AbbVie defended its two medicines for treating hepatitis C as safe and effective for the vast majority of patients, and said risks of serious liver injury are limited to 3 percent to 5 percent of patients in the most serious stage of the disease.
The company’s comments Friday followed a huge sell-off in AbbVie’s shares on Thursday, pushing the stock down as much as 15 percent, after the Food and Drug Administration warned that the drugs, Viekira Pak and Technivie, could cause serious liver injury. The FDA demanded that the company add stronger warnings to the drugs’ labels.
AbbVie said it agreed to add stronger language to warn doctors not to prescribe it for their sickest patients. Instead of saying the drug was “not recommended,” the label now says the drug is “contraindicated” for those patients — a medical term that strongly warns doctors not to use it.

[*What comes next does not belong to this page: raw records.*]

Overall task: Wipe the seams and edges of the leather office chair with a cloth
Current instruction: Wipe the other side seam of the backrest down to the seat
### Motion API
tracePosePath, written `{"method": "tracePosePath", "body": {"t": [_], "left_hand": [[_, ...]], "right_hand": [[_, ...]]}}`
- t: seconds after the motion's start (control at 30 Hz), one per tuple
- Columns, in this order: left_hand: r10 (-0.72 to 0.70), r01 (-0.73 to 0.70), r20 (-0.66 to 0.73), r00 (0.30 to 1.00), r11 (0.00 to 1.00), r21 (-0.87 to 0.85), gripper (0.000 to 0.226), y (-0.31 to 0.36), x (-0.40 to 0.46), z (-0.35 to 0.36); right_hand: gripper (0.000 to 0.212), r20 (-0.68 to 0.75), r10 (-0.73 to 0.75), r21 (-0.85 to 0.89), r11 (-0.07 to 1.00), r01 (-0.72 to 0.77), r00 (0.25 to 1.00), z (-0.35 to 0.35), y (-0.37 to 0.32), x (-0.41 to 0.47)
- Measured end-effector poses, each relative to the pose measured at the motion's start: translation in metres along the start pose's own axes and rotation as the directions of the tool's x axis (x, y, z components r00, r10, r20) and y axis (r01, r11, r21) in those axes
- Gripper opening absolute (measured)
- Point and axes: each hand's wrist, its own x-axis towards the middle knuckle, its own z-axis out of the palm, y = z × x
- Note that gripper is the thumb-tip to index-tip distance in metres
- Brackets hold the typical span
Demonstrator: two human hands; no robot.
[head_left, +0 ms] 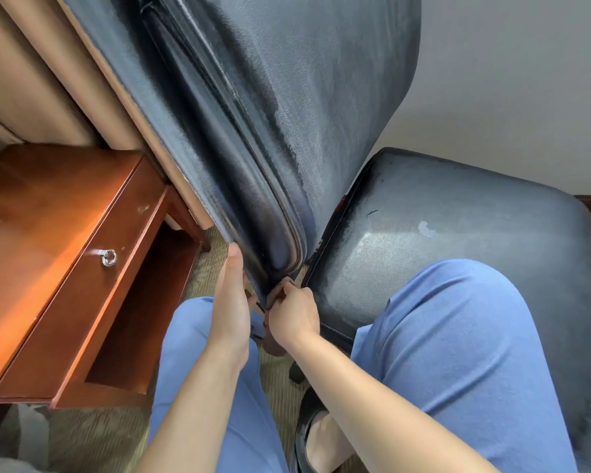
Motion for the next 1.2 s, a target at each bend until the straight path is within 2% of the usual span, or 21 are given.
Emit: {"method": "tracePosePath", "body": {"t": [0.1, 0.3, 0.4, 0.5, 0.6, 0.7, 0.83, 1.0, 1.2], "left_hand": [[-0.004, 0.004, -0.013, 1.0, 1.0, -0.016, 0.075, 0.002, 0.0, 0.0], [0.0, 0.001, 0.01, 1.0, 1.0, -0.004, 0.06, 0.002, 0.001, -0.002], [-0.008, 0.007, 0.015, 1.0, 1.0, 0.009, 0.063, 0.001, 0.002, -0.002], [0.001, -0.001, 0.016, 1.0, 1.0, 0.012, 0.056, 0.002, 0.001, -0.001], [0.004, -0.004, 0.008, 1.0, 1.0, 0.002, 0.051, 0.002, 0.0, 0.001], [0.011, -0.011, 0.009, 1.0, 1.0, 0.007, 0.049, 0.002, 0.0, 0.002], [0.012, -0.012, -0.007, 1.0, 1.0, 0.011, 0.048, 0.0, 0.002, 0.002], [0.0, 0.0, 0.004, 1.0, 1.0, 0.009, 0.041, 0.001, 0.001, 0.002], [-0.013, 0.012, 0.034, 0.999, 0.999, 0.036, 0.066, 0.004, 0.004, -0.003]], "right_hand": [[0.038, 0.09, 0.063, -0.037, 0.998, -0.06, 0.994, 0.005, 0.006, 0.008], [0.037, 0.081, 0.021, 0.022, 0.999, -0.023, 0.997, 0.014, 0.012, 0.0], [0.035, 0.024, -0.024, 0.045, 0.999, 0.023, 0.999, 0.009, 0.016, -0.009], [0.026, -0.087, -0.154, 0.037, 0.987, 0.158, 0.984, 0.007, 0.014, -0.017], [0.024, -0.114, -0.219, 0.017, 0.975, 0.222, 0.969, 0.01, 0.011, -0.021], [0.025, -0.085, -0.201, -0.066, 0.978, 0.196, 0.976, 0.011, 0.01, -0.016], [0.019, -0.049, -0.148, -0.073, 0.987, 0.144, 0.988, 0.012, 0.008, -0.007], [0.025, 0.07, -0.051, -0.06, 0.997, 0.056, 0.996, 0.013, 0.012, 0.004], [0.028, 0.1, -0.053, -0.034, 0.998, 0.057, 0.994, 0.014, 0.016, 0.003]]}}
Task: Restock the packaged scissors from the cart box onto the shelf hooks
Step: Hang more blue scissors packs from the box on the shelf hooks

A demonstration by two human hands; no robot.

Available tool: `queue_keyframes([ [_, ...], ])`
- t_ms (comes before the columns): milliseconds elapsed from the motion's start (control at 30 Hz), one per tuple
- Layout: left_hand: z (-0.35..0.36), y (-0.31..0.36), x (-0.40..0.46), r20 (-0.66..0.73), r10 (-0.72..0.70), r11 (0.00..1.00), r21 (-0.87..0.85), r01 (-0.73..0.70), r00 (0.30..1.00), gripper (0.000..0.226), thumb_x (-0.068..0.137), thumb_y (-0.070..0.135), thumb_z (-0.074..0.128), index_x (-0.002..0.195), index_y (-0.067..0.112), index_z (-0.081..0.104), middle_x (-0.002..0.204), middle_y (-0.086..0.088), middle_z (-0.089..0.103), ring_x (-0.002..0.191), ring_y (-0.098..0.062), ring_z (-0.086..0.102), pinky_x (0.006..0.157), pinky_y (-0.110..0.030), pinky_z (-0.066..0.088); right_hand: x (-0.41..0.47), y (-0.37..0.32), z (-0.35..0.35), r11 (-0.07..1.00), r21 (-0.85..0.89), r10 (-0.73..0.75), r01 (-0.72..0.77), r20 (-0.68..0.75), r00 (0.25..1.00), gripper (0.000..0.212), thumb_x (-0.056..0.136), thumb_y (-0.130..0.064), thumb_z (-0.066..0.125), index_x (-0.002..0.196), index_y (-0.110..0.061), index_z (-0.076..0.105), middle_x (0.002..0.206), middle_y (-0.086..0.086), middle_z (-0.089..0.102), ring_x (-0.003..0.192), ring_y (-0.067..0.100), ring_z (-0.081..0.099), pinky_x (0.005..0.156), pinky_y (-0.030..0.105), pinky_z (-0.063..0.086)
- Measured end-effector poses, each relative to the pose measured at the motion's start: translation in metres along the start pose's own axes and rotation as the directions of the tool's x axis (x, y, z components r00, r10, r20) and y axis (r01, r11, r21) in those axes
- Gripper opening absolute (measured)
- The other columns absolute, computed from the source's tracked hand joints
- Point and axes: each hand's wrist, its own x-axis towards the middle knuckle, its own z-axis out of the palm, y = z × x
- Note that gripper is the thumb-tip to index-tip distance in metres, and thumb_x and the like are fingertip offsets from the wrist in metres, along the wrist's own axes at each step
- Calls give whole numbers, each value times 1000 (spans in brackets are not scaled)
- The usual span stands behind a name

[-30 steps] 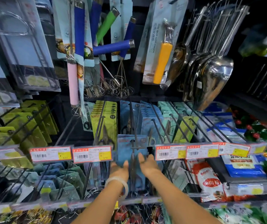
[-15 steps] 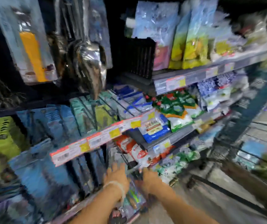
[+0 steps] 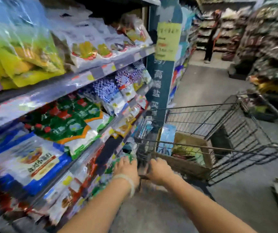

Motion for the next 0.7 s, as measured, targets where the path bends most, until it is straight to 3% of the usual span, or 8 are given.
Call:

“I think what happened was there was a lot of confusion, and people were extending this labeling change to the broader hepatitis C population,” said Scott Brun, AbbVie’s vice president of pharmaceutical development.
The company’s stock price bounced back Friday, gaining $2.07, or 4.3 percent, to $50.34.
AbbVie said it had been discussing safety issues of the two drugs for weeks with the FDA after the agency found 26 cases of liver injury possibly related to the two drugs.
“This did not catch us out of the blue,” Brun said. “It was something we were monitoring.”
In its statement, the FDA warned that the drugs could cause serious liver injury in patients “with underlying advanced liver disease.”
Advanced stages of the disease are marked by severe scarring on the liver, along with bleeding, fluid in the stomach, difficulty thinking or other symptoms.